Кашицын нехотя повернулся и замер с открытым ртом. Изображение было выпуклым и немного смазанным. Туман стлался по экрану густой пеленой, из которой торчали черные голые ветви. В нижней части снимка угадывались стволы деревьев, среди которых стояло какое-то человекоподобное существо.

Плоское широкоскулое лицо было обращено к небу. Волосы гривой росли от лба к затылку, но в отличие от стоячих панковских гребней рассыпались прядями, которые прикрывали заостренные уши. Щелевидные глаза без зрачков зло смотрели прямо в объектив. Почти человек разглядывал его очень пристально и недобро скалился.

Цифровая камера снимала с интервалом в десять секунд. И на следующем снимке щелеглазого уже не было.

Ванька, не дыша, вернул кадр назад.

— Вот что, ребята, — сказал Кашицын и деланно улыбнулся. — Достали мы всех со своим самолетом-разведчиком. Видали, какое пугало против нас выставили? Давайте возьмкм тайм-аут и займемся модернизацией оборудования.

— Это не пугало, — веско возразил молчаливый Копылов.

— Тогда что это? — испуганно ахнула Зинка.

— Не знаю. Непонятно, — Кашицын лихорадочно искал, чтобы еще сказать. — Может, искажение такое… Может, туман клубился в тот момент, когда кто-то из дачников погулять вышел. А скорее всего — дефект объектива — пыль или грязь налипла. Артефакт. Слышали такое слово?

— Неа, — сказал Иван.

Остальные согласно закивали.

— Значит, к среде найти в словаре и выучить. А заодно Иван с Петей сделают нам доклад на тему «Артефакты в фотографии», о кей?

— О кей, — буркнул Ванька. — Можно нам этот кадр распечатать?

— Нет, ребята. Ни к чему это. Давайте-ка по домам. Поздно уже, темнеет.

«Что же это, в самом деле, такое… Или кто? — думал Кашицын, вглядываясь в размытый силуэт. — Зверь или человек? Если туман как линза сработал… Чушь какая.
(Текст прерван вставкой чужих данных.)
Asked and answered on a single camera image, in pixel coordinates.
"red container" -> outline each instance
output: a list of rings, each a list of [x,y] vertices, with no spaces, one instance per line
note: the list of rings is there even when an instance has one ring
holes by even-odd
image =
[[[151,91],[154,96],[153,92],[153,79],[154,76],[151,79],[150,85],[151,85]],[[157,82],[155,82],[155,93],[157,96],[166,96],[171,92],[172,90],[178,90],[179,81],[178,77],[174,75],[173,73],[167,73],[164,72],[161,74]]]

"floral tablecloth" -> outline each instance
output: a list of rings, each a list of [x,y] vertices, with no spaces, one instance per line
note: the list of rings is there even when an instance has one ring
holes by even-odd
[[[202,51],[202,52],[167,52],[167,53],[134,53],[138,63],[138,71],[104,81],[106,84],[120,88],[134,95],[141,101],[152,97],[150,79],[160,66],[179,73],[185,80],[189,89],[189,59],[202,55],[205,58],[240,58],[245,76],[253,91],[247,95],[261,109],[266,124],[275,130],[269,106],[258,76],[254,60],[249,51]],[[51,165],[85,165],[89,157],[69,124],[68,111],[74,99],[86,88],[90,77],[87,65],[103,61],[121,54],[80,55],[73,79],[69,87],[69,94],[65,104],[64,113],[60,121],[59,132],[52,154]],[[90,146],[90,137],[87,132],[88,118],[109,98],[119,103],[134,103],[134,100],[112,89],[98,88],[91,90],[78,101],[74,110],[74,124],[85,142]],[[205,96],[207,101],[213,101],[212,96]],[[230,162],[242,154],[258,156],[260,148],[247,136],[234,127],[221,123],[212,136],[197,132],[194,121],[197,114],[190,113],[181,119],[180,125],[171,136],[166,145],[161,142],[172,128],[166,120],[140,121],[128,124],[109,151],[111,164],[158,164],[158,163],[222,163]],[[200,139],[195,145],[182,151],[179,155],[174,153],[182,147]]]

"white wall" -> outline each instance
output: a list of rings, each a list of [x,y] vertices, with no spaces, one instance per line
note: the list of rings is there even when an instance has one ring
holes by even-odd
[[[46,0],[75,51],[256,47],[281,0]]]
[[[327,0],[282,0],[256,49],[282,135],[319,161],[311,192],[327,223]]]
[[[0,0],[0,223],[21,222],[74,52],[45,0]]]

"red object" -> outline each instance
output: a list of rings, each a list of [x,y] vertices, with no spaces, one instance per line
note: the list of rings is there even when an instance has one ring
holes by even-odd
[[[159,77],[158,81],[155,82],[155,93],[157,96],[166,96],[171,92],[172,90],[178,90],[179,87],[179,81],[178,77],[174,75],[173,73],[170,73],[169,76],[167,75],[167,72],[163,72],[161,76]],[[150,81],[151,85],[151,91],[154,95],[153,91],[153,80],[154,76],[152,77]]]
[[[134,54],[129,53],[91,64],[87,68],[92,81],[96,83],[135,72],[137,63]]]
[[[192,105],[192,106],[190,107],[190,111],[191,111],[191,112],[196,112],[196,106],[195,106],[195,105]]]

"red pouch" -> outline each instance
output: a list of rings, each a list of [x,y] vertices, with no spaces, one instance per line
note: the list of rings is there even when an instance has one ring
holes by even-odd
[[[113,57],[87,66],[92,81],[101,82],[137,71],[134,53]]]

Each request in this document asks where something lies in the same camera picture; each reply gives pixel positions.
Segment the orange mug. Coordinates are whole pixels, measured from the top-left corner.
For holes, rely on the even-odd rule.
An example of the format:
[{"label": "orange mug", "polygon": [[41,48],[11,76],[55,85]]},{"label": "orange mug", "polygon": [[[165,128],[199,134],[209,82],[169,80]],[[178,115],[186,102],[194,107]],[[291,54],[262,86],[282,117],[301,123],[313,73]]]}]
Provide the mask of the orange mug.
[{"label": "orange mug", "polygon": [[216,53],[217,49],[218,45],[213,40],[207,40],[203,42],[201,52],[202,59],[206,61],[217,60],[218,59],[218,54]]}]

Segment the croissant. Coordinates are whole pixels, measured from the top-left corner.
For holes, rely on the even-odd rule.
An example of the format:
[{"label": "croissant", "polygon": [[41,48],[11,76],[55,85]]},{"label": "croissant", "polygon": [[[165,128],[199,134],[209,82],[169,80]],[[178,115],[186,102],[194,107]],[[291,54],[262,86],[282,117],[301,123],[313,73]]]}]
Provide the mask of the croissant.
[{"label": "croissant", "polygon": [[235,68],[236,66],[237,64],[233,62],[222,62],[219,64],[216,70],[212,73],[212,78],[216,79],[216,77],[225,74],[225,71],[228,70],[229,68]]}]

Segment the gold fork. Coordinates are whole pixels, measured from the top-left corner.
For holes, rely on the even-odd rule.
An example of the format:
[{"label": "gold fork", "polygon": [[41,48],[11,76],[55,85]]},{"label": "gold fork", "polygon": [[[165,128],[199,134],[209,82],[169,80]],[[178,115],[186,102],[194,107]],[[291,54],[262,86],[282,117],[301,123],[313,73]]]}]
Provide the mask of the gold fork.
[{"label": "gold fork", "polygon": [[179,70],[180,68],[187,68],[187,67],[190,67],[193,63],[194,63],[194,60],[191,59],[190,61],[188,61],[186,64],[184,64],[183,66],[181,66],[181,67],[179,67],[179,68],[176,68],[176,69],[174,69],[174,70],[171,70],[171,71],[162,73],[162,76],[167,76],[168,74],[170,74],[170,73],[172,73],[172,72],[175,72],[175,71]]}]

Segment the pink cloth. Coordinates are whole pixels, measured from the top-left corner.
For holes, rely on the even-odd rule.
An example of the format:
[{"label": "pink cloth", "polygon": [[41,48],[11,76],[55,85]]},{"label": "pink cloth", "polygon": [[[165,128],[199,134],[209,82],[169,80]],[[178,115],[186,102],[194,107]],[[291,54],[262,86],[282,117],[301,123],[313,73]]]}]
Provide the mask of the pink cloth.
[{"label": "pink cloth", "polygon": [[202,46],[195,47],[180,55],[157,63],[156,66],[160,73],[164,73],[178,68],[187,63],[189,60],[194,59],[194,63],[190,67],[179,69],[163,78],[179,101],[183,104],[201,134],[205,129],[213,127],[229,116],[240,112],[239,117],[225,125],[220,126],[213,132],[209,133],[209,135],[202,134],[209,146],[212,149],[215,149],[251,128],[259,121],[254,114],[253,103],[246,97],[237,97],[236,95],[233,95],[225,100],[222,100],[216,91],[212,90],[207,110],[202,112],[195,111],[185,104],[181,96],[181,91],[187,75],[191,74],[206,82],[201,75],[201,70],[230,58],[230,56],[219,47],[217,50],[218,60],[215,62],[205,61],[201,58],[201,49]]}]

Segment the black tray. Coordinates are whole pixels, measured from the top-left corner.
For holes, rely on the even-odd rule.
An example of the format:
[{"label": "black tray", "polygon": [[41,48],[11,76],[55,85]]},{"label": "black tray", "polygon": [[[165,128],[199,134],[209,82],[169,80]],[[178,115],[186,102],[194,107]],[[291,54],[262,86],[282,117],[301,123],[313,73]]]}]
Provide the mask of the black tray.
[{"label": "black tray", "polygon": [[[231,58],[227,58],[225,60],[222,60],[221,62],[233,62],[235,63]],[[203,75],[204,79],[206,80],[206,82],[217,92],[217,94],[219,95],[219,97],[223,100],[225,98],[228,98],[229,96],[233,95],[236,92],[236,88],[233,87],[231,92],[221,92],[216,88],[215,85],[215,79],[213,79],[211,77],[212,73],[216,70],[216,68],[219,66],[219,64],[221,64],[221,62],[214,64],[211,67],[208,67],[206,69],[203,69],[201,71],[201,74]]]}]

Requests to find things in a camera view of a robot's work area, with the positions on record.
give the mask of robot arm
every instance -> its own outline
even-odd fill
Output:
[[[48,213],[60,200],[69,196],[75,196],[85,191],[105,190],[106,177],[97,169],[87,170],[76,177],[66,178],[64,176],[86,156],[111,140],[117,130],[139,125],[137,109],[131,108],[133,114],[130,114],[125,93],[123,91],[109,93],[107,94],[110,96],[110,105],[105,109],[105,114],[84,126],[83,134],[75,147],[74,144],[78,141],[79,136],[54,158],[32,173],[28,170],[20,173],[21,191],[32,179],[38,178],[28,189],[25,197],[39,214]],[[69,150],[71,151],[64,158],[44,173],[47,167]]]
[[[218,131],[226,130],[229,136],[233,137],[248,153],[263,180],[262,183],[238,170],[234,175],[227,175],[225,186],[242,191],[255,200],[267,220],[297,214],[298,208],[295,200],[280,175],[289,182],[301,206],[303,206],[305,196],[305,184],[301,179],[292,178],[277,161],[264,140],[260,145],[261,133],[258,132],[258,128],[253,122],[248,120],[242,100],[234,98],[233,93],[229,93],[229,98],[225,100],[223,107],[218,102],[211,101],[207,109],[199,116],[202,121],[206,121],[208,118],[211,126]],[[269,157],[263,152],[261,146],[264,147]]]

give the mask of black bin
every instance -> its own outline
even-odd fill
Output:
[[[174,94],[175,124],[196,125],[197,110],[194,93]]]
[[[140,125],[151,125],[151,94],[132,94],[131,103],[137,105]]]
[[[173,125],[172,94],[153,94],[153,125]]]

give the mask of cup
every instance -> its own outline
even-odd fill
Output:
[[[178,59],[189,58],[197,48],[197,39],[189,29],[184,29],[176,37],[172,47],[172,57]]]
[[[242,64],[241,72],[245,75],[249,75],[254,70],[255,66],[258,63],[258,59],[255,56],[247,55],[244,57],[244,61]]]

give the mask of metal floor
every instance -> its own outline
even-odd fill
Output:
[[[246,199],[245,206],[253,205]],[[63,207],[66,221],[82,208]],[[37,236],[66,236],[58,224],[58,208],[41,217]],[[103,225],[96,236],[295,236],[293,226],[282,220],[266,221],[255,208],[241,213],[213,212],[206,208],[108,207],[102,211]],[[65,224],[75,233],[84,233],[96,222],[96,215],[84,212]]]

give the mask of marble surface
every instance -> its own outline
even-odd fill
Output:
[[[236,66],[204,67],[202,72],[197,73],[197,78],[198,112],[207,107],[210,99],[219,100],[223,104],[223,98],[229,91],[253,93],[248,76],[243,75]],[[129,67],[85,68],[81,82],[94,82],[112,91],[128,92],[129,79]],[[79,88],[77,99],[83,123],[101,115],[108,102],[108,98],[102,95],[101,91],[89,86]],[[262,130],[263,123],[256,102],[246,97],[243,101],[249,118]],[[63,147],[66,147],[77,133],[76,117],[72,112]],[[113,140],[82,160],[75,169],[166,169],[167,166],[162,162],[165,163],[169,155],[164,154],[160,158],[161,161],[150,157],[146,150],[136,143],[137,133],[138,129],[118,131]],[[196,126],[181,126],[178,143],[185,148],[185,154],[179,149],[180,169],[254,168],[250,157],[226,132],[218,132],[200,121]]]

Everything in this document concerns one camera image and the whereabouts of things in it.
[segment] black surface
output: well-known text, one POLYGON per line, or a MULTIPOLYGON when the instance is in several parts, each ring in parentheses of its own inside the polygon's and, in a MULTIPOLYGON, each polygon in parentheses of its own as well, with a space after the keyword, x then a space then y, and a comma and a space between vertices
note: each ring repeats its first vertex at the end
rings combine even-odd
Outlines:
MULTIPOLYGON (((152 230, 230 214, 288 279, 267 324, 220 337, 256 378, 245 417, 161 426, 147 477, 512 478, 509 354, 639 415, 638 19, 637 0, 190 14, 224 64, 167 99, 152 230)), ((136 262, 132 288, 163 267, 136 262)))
Надо камеру на «раме» поменять, — он побарабанил пальцами по столу. — А еще лучше валить отсюда. Дай бог здоровья Горяеву с Михалычем. Пусть увозят»!

В ту ночь студент Кашицын долго мерил комнату шагами, сгоряча поклялся учиться на отлично, и уснул только под утро. Ему снились серые балахоны с горящими медальонами и щелеглазые нелюди. Потусторонние звери выпрыгивали из тумана и перекусывали маленький фанерный самолетик громадными челюстями…

Через две недели Петр Кашицын уехал в город по узкоколейке. Михалыч вышел из запоя, а Горяева выписали из больницы, так что жизнь в Сосноборске вошла в привычную колею. И его жители больше не чувствовали себя отрезанными от большого мира.